## WHAT YOU SHOULD DO:
Every line of the listing that contains the word "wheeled" is to be copied out.

****************

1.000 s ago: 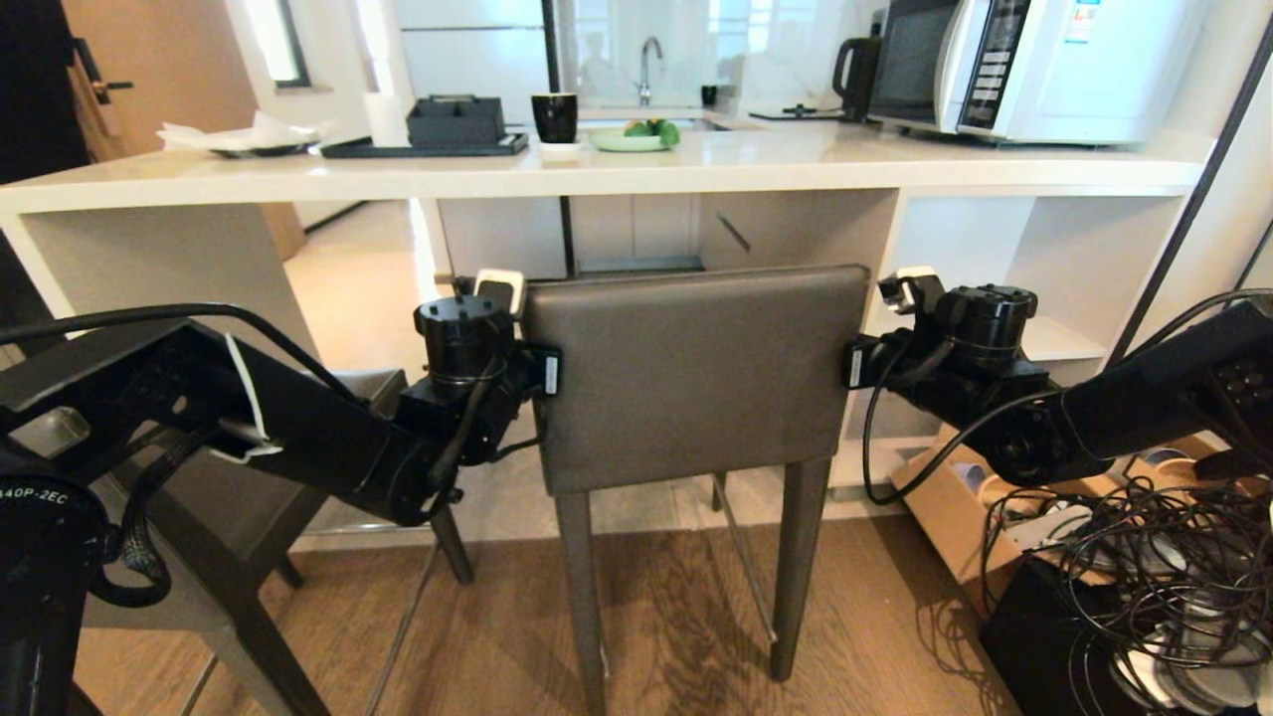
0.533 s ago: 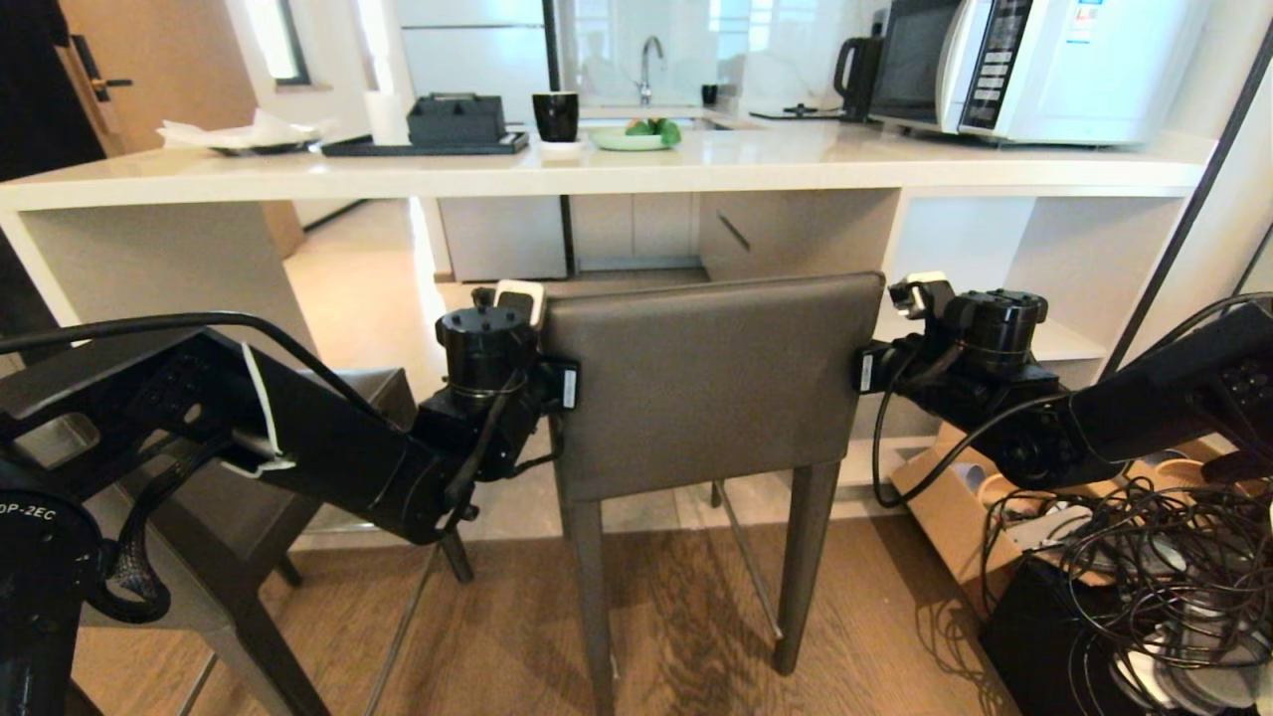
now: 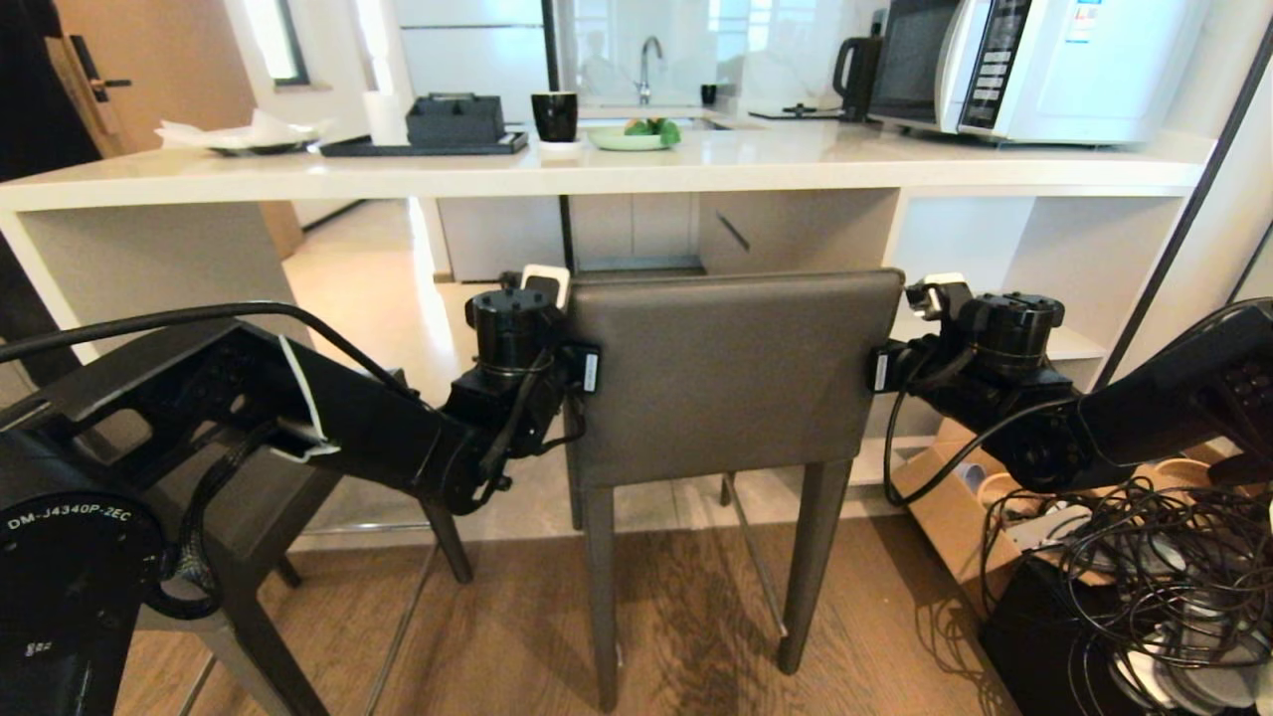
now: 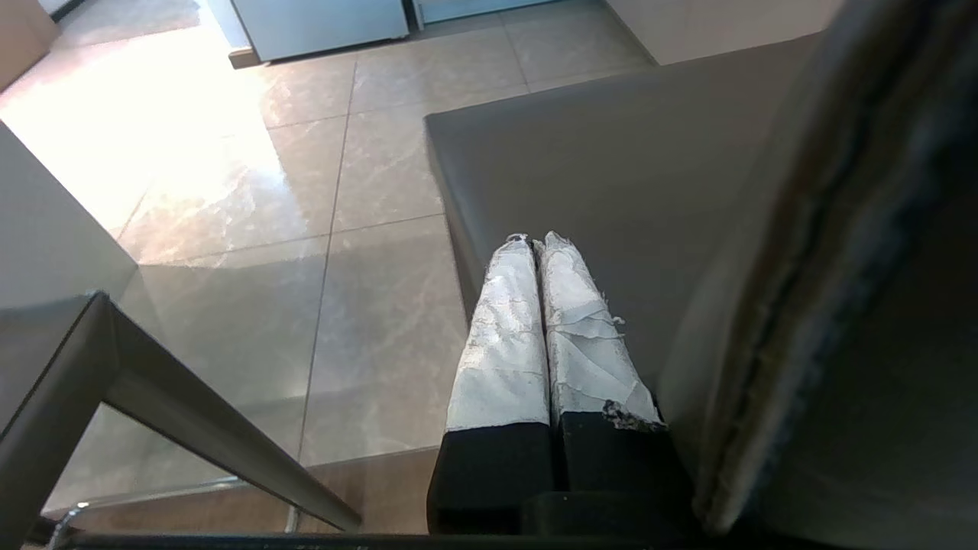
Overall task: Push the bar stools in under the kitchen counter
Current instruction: Push the gray chair back under the dining table
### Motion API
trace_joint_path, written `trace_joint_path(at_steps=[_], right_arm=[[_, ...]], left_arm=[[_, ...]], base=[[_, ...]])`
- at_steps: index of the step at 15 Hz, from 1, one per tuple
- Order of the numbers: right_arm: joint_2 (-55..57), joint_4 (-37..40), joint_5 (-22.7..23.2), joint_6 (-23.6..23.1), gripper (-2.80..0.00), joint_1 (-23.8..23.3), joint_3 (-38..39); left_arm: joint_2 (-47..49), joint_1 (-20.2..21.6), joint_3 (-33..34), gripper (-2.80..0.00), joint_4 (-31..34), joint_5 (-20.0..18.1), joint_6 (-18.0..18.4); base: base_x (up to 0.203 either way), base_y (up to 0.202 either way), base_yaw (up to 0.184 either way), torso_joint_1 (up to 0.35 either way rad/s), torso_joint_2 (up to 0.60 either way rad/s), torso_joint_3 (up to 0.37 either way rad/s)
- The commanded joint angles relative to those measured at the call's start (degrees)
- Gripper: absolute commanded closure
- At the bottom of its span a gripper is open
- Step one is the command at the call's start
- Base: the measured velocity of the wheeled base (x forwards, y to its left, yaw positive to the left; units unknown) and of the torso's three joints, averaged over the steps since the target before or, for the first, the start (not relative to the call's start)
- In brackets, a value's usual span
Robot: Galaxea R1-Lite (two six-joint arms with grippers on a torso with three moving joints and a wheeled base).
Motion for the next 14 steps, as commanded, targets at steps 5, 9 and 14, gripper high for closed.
trace_joint_path(at_steps=[5,9,14], right_arm=[[-0.8,-4.0,0.7,-0.4,0.0,0.6,3.4],[-2.5,-5.2,0.5,-0.5,0.0,1.2,5.9],[-3.6,-5.0,0.2,-0.5,0.0,1.0,5.9]], left_arm=[[0.9,4.1,-1.1,0.0,-0.3,-0.3,0.0],[1.7,7.3,1.3,0.0,-2.7,-0.5,-0.3],[1.8,7.5,3.1,0.0,-4.7,-0.2,-0.3]], base=[[0.0,0.0,0.0,0.0,0.0,0.0],[0.0,0.0,0.0,0.0,0.0,0.0],[0.0,0.0,0.0,0.0,0.0,0.0]])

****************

## SOLVED PROBLEM:
- Base: the measured velocity of the wheeled base (x forwards, y to its left, yaw positive to the left; units unknown) and of the torso's three joints, averaged over the steps since the target before or, for the first, the start (not relative to the call's start)
Robot: Galaxea R1-Lite (two six-joint arms with grippers on a torso with three moving joints and a wheeled base).

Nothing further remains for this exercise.